Work order => Can you restate the records below word for word?

(Data for this exercise)

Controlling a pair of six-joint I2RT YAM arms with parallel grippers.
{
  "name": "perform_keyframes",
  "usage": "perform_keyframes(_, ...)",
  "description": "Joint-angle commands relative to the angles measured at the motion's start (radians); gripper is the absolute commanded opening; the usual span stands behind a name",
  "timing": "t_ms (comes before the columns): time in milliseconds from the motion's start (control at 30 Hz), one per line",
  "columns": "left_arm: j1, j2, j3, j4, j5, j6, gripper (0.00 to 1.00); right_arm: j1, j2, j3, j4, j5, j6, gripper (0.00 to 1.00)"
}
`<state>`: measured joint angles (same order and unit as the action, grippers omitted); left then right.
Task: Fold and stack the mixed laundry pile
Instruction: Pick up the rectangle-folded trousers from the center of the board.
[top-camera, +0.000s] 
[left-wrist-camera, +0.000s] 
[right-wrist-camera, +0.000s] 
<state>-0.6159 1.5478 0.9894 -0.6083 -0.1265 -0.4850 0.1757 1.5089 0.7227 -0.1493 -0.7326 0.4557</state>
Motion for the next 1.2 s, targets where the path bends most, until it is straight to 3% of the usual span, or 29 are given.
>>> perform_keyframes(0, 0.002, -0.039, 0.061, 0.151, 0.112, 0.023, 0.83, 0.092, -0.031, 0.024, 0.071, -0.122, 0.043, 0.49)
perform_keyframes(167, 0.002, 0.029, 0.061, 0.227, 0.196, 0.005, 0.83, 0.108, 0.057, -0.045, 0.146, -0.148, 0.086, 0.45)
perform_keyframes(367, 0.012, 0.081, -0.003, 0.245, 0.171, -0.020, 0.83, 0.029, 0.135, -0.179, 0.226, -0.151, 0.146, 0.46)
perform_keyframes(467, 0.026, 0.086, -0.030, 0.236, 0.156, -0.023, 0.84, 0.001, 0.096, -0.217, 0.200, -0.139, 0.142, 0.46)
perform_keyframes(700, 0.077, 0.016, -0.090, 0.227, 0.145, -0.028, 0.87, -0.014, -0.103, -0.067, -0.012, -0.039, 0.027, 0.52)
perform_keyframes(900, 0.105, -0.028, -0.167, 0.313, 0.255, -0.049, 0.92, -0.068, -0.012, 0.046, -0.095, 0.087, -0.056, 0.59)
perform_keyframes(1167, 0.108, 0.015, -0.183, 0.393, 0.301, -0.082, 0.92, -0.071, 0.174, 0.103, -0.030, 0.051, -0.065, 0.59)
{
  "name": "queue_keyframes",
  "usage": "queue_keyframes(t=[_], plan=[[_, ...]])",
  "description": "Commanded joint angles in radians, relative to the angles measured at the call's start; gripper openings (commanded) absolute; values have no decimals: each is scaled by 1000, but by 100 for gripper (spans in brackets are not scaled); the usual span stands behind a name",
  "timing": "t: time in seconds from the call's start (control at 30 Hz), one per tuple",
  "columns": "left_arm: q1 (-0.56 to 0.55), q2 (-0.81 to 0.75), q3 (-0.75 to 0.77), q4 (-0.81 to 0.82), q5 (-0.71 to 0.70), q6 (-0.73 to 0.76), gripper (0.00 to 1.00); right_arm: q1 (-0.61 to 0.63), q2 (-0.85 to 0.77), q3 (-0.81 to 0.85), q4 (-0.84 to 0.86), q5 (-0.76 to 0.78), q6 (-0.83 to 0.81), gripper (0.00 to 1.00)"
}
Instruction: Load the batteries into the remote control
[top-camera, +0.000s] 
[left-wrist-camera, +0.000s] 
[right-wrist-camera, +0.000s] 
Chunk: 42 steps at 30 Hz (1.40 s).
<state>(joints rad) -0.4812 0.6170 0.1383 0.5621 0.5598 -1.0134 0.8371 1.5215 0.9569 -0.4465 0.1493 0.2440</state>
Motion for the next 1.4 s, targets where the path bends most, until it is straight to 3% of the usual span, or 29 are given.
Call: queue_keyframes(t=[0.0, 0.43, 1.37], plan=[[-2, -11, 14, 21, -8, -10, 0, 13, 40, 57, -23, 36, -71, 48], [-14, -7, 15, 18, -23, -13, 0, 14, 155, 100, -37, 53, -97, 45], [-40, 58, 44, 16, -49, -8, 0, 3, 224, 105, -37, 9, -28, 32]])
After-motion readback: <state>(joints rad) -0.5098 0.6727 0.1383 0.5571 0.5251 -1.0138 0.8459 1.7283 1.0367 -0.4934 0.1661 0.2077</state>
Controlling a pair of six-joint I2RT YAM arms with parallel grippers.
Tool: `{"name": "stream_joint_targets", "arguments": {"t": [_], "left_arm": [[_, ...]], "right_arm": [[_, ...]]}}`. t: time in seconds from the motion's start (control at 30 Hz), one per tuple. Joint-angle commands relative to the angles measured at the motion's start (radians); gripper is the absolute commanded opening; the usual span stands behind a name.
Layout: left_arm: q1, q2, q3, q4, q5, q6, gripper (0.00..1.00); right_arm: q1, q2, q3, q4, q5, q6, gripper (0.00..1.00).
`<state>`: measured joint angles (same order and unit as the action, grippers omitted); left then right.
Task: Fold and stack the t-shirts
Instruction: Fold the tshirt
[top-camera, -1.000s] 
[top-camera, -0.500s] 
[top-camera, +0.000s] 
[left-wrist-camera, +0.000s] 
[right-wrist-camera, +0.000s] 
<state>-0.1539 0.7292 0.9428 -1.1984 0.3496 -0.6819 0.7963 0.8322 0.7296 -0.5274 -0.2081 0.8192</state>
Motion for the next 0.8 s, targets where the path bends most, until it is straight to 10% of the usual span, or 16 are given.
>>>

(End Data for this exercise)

Response area =>
Controlling a pair of six-joint I2RT YAM arms with parallel grippers.
{
  "name": "perform_keyframes",
  "usage": "perform_keyframes(_, ...)",
  "description": "Joint-angle commands relative to the angles measured at the motion's start (radians); gripper is the absolute commanded opening; the usual span stands behind a name",
  "timing": "t_ms (comes before the columns): time in milliseconds from the motion's start (control at 30 Hz), one per line",
  "columns": "left_arm: j1, j2, j3, j4, j5, j6, gripper (0.00 to 1.00); right_arm: j1, j2, j3, j4, j5, j6, gripper (0.00 to 1.00)"
}
`<state>`: measured joint angles (same order and unit as the action, grippers omitted); left then right.
Task: Fold and stack the mixed laundry pile
Instruction: Pick up the rectangle-folded trousers from the center of the board.
[top-camera, +0.000s] 
[left-wrist-camera, +0.000s] 
[right-wrist-camera, +0.000s] 
<state>-0.6159 1.5478 0.9894 -0.6083 -0.1265 -0.4850 0.1757 1.5089 0.7227 -0.1493 -0.7326 0.4557</state>
Motion for the next 1.2 s, targets where the path bends most, until it is straight to 3% of the usual span, or 29 are given.
>>> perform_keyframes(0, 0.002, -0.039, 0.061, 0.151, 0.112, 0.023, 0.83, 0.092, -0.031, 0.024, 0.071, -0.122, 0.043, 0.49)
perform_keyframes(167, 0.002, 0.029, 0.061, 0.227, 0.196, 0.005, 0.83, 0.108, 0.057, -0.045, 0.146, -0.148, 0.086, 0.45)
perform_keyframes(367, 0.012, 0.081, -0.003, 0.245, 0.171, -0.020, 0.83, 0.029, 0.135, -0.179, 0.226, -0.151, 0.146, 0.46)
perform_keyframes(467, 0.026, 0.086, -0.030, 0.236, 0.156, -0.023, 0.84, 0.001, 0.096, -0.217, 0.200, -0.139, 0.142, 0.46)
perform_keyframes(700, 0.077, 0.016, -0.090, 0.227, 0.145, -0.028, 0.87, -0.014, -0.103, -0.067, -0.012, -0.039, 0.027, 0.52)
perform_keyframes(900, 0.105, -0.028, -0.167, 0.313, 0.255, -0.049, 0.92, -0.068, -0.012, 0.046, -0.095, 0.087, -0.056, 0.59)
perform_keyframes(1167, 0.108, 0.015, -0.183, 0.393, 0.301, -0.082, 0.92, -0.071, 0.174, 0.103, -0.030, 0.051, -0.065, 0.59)
{
  "name": "queue_keyframes",
  "usage": "queue_keyframes(t=[_], plan=[[_, ...]])",
  "description": "Commanded joint angles in radians, relative to the angles measured at the call's start; gripper openings (commanded) absolute; values have no decimals: each is scaled by 1000, but by 100 for gripper (spans in brackets are not scaled); the usual span stands behind a name",
  "timing": "t: time in seconds from the call's start (control at 30 Hz), one per tuple",
  "columns": "left_arm: q1 (-0.56 to 0.55), q2 (-0.81 to 0.75), q3 (-0.75 to 0.77), q4 (-0.81 to 0.82), q5 (-0.71 to 0.70), q6 (-0.73 to 0.76), gripper (0.00 to 1.00); right_arm: q1 (-0.61 to 0.63), q2 (-0.85 to 0.77), q3 (-0.81 to 0.85), q4 (-0.84 to 0.86), q5 (-0.76 to 0.78), q6 (-0.83 to 0.81), gripper (0.00 to 1.00)"
}
Instruction: Load the batteries into the remote control
[top-camera, +0.000s] 
[left-wrist-camera, +0.000s] 
[right-wrist-camera, +0.000s] 
Chunk: 42 steps at 30 Hz (1.40 s).
<state>(joints rad) -0.4812 0.6170 0.1383 0.5621 0.5598 -1.0134 0.8371 1.5215 0.9569 -0.4465 0.1493 0.2440</state>
Motion for the next 1.4 s, targets where the path bends most, until it is straight to 3% of the usual span, or 29 are given.
Call: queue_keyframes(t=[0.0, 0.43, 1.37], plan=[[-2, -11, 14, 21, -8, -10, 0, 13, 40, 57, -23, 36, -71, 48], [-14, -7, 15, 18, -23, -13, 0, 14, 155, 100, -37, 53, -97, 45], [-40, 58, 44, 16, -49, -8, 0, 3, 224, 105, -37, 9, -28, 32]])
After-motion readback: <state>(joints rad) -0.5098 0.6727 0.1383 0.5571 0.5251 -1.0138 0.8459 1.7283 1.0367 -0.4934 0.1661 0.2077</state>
Controlling a pair of six-joint I2RT YAM arms with parallel grippers.
Tool: `{"name": "stream_joint_targets", "arguments": {"t": [_], "left_arm": [[_, ...]], "right_arm": [[_, ...]]}}`. t: time in seconds from the motion's start (control at 30 Hz), one per tuple. Joint-angle commands relative to the angles measured at the motion's start (radians); gripper is the absolute commanded opening; the usual span stands behind a name.
Layout: left_arm: q1, q2, q3, q4, q5, q6, gripper (0.00..1.00); right_arm: q1, q2, q3, q4, q5, q6, gripper (0.00..1.00).
`<state>`: measured joint angles (same order and unit as the action, grippers omitted); left then right.
Task: Fold and stack the t-shirts
Instruction: Fold the tshirt
[top-camera, -1.000s] 
[top-camera, -0.500s] 
[top-camera, +0.000s] 
[left-wrist-camera, +0.000s] 
[right-wrist-camera, +0.000s] 
<state>-0.1539 0.7292 0.9428 -1.1984 0.3496 -0.6819 0.7963 0.8322 0.7296 -0.5274 -0.2081 0.8192</state>
Motion for the next 0.8 s, targets where the path bends most, until it is straight to 10% of the usual span, or 16 are given.
>>>

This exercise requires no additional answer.